[Start of section]

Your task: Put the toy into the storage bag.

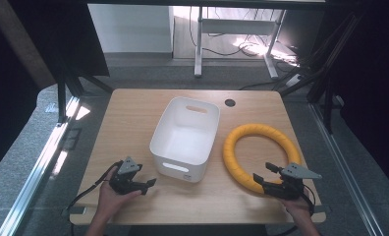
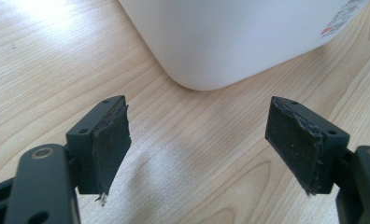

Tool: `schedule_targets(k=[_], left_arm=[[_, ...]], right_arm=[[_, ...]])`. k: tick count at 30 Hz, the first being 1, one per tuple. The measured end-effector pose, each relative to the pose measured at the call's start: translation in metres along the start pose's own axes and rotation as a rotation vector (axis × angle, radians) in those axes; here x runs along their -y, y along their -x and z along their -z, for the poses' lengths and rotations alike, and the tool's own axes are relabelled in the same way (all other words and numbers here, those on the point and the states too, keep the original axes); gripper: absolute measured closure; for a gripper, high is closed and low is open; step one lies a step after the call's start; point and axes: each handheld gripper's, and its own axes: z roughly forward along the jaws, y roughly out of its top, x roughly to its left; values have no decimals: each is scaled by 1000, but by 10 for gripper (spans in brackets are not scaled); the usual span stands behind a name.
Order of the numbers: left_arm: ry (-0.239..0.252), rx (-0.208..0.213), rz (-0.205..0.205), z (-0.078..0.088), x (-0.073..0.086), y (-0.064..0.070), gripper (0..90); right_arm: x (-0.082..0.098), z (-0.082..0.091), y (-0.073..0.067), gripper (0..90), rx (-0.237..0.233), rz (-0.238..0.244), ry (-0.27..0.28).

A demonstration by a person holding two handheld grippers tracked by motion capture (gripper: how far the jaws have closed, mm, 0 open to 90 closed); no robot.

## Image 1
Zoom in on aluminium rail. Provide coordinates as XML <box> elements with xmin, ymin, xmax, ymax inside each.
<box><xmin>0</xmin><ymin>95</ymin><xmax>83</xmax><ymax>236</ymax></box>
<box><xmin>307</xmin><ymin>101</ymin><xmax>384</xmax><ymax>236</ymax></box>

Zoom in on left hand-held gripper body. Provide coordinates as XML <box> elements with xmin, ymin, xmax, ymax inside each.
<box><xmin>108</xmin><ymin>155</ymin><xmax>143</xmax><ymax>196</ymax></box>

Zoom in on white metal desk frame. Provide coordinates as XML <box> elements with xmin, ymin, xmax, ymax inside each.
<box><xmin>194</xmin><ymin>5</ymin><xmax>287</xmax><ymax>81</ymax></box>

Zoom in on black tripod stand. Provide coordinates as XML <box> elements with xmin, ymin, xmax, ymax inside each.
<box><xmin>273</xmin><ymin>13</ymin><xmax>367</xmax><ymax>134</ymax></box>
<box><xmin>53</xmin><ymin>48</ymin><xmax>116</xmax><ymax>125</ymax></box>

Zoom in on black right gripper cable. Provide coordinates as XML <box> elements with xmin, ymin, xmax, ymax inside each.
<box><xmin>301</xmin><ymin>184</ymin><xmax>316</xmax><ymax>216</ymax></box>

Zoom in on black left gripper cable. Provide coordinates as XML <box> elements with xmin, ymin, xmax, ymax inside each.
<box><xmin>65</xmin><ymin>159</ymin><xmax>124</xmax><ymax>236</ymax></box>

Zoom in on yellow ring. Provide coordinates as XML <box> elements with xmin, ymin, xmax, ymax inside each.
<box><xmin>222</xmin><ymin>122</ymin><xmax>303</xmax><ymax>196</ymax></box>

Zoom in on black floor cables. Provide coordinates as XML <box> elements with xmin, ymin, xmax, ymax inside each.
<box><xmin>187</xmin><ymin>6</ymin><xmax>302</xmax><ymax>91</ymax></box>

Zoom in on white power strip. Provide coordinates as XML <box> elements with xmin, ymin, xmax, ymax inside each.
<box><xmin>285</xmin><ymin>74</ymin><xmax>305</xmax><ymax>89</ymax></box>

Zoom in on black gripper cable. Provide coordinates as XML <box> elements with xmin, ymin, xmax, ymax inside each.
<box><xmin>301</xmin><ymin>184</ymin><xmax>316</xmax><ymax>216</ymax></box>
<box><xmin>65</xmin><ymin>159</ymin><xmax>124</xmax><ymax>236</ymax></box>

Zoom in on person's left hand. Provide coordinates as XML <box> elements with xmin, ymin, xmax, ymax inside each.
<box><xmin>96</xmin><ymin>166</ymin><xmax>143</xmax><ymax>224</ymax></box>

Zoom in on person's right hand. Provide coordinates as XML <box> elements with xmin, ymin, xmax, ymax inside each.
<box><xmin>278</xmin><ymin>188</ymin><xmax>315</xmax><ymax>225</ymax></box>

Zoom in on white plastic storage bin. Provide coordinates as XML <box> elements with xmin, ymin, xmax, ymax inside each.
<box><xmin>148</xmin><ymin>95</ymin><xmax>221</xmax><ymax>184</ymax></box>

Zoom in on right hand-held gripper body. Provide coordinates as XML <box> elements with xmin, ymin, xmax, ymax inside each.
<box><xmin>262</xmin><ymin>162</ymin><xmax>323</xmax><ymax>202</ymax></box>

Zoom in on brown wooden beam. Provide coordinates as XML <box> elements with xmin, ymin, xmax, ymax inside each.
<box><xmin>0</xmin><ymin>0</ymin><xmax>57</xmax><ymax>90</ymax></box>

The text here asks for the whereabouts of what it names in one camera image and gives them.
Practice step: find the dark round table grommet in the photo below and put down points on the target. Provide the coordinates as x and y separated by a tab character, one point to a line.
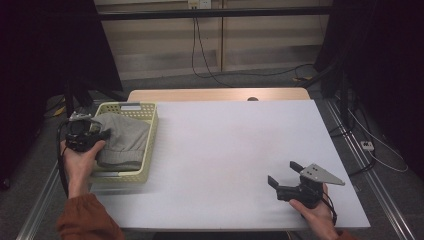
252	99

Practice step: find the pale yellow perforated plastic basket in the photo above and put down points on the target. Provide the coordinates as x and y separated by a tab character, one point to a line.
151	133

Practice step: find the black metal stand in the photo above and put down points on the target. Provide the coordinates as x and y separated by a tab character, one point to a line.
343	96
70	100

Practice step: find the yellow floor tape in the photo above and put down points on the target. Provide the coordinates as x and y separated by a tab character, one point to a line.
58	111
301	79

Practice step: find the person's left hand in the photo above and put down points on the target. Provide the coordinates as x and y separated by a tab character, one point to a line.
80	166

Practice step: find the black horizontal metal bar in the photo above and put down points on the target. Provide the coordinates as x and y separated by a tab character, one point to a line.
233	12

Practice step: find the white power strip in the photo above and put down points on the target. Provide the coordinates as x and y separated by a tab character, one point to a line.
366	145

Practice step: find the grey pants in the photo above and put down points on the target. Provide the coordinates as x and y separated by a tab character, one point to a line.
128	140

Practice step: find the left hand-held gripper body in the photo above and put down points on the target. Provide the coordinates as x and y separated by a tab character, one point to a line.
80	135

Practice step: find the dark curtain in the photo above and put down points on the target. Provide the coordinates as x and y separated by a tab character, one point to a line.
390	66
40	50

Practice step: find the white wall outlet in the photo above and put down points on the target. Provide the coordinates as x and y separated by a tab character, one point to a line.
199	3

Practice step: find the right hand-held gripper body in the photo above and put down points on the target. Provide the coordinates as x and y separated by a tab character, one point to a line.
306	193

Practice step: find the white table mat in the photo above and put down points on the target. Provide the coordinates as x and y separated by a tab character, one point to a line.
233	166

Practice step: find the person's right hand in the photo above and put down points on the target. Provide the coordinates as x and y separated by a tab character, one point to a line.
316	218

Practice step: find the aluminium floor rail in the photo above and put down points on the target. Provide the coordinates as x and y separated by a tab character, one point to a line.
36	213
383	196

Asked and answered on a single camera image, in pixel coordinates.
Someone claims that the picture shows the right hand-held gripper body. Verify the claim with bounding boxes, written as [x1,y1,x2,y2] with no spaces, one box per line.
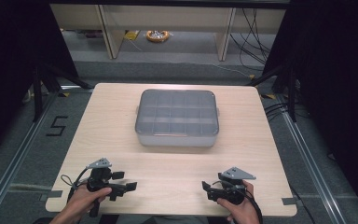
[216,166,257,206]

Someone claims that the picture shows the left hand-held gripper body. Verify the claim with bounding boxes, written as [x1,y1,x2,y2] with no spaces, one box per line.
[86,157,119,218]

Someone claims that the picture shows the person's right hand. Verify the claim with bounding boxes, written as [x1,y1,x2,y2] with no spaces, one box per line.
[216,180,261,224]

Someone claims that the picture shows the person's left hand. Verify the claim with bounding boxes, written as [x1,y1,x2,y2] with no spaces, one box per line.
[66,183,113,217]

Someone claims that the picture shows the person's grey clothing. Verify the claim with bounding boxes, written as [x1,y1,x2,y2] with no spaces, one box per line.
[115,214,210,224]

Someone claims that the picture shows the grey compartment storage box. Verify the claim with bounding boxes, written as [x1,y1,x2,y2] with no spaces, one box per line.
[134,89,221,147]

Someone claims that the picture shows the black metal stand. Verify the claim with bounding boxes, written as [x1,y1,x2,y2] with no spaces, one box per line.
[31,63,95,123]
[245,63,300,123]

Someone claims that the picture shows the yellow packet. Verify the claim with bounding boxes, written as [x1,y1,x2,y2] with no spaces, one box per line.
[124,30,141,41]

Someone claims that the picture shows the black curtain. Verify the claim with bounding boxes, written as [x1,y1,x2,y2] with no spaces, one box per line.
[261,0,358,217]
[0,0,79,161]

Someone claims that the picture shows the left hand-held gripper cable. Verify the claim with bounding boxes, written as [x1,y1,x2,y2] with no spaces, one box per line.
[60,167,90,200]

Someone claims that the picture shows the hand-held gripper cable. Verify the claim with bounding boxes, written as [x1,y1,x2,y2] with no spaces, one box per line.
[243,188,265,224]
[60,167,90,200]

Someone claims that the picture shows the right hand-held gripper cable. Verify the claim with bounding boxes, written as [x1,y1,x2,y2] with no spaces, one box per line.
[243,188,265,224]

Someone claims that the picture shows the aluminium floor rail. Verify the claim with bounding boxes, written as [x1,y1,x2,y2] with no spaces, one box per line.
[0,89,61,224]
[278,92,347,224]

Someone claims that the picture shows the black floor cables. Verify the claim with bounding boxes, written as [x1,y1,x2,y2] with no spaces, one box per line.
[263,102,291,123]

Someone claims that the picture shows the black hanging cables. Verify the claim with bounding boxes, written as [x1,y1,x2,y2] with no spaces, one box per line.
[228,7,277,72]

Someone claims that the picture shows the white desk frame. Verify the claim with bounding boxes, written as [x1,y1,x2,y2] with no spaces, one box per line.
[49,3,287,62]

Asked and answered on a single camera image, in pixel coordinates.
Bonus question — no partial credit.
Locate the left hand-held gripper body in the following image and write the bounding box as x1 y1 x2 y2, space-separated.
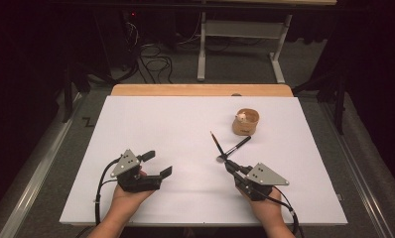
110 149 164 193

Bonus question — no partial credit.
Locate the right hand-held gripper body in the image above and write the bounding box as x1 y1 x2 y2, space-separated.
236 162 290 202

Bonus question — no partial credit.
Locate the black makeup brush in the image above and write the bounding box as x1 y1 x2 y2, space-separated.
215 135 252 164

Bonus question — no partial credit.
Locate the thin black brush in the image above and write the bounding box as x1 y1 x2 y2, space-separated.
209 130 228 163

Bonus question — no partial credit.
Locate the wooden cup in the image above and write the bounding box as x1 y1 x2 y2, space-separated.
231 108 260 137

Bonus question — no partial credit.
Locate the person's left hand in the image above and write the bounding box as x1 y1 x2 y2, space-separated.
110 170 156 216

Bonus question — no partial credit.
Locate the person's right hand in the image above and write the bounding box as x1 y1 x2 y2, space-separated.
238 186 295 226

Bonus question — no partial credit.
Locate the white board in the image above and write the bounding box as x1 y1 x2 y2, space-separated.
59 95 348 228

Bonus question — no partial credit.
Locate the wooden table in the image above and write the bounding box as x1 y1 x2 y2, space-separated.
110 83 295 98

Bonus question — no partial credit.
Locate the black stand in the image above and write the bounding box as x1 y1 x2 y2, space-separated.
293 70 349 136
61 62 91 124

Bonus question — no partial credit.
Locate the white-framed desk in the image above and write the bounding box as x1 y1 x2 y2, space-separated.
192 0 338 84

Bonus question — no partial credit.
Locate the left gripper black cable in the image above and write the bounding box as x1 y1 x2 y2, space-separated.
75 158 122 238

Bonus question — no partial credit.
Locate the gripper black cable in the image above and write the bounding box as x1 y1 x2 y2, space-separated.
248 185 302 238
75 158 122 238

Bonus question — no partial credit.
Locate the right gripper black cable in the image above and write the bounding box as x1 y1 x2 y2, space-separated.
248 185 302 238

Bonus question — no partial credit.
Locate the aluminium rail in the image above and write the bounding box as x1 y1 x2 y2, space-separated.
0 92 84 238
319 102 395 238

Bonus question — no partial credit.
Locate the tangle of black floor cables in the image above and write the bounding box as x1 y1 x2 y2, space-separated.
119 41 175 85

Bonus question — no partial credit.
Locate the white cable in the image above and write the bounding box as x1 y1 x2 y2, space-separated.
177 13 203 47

[End of section]

[Your goal] Go through the listing above and return each line where the word "open" occurs.

[Written answer]
Tool: `schedule_targets(k=[_], left_arm=[[_, ...]], right_arm=[[_, ...]])`. k: tick count at 30 Hz, the first being 1, one per tuple. The measured end-effector pose, each relative to the pose measured at the call's start: translation in metres along the start pose's own axes and rotation as a rotation vector (axis × angle, radians) in those axes; here x runs along their -y, y along their -x and z along their -z, for the poses' lengths and rotations alike, and the tool's own axes are relabelled in the same way (all other words and numbers here, those on the point and the states too, keep the original axes); gripper: absolute measured closure; for a gripper, high is closed and low is open; step one lies a step after the call's start; point and axes: each handheld gripper's, and its own axes: z roughly forward along the jaws, y roughly out of its top, x roughly to its left; values have no decimals: each is scaled by 1000, but by 10 for gripper (spans in brackets are not scaled); the usual span stands behind a name.
A demonstration by a person holding two handheld grippers tracked by motion capture (gripper: how far the jaws have closed, mm, 0 open to 90 closed); no robot.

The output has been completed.